- About this task
The line with "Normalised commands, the" marks the first line to copy, and the line with "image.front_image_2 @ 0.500" marks the last. Transcribe that stretch of the data below exactly, without pictures.

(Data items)
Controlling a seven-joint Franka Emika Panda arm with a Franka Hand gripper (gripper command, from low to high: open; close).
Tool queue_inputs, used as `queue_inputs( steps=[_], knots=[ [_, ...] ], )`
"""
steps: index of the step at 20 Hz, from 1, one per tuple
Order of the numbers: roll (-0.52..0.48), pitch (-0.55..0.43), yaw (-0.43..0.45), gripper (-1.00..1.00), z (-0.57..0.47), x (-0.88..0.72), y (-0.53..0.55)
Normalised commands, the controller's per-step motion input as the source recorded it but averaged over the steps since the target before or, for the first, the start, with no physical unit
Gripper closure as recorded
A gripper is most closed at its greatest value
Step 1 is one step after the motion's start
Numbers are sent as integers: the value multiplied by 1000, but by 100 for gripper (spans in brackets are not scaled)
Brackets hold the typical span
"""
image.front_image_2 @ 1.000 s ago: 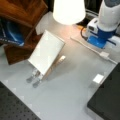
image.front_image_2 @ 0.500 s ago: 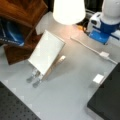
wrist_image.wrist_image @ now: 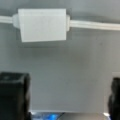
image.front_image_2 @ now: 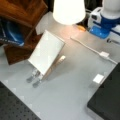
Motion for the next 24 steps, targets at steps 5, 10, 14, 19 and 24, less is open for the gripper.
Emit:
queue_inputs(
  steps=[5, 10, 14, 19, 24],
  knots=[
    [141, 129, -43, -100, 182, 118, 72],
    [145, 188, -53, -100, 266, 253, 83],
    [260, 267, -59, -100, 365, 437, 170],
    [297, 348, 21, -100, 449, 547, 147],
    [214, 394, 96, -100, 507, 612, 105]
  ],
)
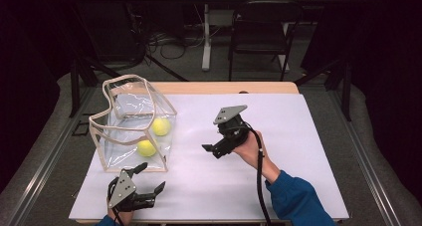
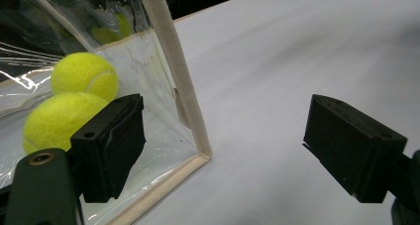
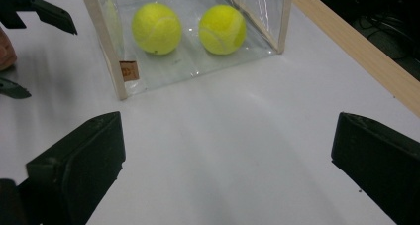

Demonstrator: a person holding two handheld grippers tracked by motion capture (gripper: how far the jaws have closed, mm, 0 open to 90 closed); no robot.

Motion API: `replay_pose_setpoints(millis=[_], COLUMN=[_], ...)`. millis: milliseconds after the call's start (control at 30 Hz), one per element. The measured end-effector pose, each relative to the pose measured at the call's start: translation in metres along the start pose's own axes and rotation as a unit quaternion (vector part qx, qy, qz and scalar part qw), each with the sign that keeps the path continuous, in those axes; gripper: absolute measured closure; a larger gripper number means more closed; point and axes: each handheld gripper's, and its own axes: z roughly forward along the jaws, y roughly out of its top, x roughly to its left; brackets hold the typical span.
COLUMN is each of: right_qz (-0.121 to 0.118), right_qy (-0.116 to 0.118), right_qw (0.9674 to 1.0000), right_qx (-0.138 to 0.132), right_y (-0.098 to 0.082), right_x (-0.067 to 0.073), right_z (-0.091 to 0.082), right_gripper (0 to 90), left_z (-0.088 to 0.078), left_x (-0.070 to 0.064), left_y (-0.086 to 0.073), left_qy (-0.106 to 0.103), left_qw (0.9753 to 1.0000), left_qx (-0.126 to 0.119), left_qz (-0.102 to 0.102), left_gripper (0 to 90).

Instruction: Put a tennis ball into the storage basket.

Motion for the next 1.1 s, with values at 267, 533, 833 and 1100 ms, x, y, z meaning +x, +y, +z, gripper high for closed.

- Solution below
Normalised commands, the controller's per-step motion input as the source recorded it but averaged over the steps since the target before or, for the first, the start, with no physical unit
Gripper closure as recorded
A gripper is most closed at its greatest value
Step 1 is one step after the motion's start
Numbers are sent as integers: the value multiplied by 1000, but by 100 for gripper (spans in brackets are not scaled)
Brackets hold the typical span
"""
image.front_image_2 @ 1.000 s ago: 
image.front_image_2 @ 0.500 s ago: 

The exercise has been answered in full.